## Activity
Print the whole listing exactly.

## Data extract
════════════════════

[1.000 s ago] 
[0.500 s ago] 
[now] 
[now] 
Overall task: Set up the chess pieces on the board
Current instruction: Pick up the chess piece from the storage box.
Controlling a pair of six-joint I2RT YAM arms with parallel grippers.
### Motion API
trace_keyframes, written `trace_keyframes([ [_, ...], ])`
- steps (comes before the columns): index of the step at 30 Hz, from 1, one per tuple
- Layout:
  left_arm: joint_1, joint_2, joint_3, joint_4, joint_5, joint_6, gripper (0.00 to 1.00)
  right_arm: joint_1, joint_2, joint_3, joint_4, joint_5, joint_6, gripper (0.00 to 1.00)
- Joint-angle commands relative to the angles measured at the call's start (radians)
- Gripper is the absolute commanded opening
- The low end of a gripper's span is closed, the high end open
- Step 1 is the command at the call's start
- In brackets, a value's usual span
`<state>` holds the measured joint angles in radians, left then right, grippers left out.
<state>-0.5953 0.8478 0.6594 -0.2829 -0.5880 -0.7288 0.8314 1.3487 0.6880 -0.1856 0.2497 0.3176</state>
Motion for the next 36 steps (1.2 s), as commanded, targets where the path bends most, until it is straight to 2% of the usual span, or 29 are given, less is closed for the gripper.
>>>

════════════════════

## Result for this exercise
[1.000 s ago] 
[0.500 s ago] 
[now] 
[now] 
Overall task: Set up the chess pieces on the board
Current instruction: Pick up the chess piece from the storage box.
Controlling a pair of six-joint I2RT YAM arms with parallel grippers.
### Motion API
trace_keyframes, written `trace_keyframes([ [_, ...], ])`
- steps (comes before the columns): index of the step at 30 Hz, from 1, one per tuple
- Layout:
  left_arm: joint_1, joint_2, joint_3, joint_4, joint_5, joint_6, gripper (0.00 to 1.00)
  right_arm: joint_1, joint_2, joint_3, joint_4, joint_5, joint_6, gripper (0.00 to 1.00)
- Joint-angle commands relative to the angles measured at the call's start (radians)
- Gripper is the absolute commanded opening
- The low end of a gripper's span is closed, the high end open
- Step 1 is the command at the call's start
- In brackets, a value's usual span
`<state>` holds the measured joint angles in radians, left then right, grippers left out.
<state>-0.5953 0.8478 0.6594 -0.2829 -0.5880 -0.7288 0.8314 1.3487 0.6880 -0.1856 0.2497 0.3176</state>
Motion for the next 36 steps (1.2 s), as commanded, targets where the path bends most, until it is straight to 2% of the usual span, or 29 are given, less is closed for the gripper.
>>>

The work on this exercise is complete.